/---

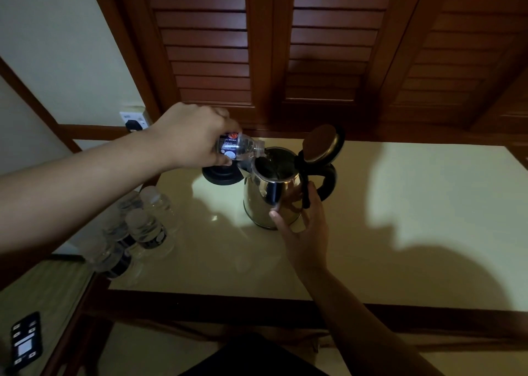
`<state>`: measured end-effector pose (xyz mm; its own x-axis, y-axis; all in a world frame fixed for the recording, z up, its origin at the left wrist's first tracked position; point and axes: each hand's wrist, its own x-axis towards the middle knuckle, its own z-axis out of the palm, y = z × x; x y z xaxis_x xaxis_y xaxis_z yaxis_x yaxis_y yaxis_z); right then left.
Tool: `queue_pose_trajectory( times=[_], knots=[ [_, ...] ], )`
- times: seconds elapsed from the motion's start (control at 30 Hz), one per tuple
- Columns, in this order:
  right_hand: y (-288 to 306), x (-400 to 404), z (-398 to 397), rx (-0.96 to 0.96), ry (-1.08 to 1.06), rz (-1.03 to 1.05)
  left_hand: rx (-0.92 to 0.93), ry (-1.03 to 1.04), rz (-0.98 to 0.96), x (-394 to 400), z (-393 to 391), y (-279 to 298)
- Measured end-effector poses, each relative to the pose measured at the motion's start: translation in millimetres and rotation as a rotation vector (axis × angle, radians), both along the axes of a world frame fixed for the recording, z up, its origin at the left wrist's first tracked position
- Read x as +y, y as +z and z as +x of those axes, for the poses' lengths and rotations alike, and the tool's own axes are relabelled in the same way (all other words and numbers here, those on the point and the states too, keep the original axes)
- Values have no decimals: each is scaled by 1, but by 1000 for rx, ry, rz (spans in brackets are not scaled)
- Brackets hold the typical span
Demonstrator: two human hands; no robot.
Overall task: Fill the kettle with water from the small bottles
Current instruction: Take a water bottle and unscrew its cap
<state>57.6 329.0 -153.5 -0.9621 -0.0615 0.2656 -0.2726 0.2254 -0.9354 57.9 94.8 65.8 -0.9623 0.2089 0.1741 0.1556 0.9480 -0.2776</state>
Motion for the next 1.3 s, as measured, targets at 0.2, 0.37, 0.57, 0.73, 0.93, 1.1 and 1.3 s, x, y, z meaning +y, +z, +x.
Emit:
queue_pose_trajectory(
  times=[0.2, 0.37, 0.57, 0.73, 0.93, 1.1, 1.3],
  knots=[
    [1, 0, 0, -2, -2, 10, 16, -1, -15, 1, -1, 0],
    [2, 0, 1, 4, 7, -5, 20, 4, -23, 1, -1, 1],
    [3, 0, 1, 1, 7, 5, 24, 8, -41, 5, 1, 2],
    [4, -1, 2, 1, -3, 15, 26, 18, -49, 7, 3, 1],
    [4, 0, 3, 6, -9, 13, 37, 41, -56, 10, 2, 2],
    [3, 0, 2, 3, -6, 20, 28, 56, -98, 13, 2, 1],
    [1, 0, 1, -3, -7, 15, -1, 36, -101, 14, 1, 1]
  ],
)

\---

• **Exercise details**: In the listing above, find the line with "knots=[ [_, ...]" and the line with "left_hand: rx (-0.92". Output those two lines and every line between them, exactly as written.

• **Problem solution**:
Tool: `queue_pose_trajectory( times=[_], knots=[ [_, ...] ], )`
- times: seconds elapsed from the motion's start (control at 30 Hz), one per tuple
- Columns, in this order:
  right_hand: y (-288 to 306), x (-400 to 404), z (-398 to 397), rx (-0.96 to 0.96), ry (-1.08 to 1.06), rz (-1.03 to 1.05)
  left_hand: rx (-0.92 to 0.93), ry (-1.03 to 1.04), rz (-0.98 to 0.96), x (-394 to 400), z (-393 to 391), y (-279 to 298)

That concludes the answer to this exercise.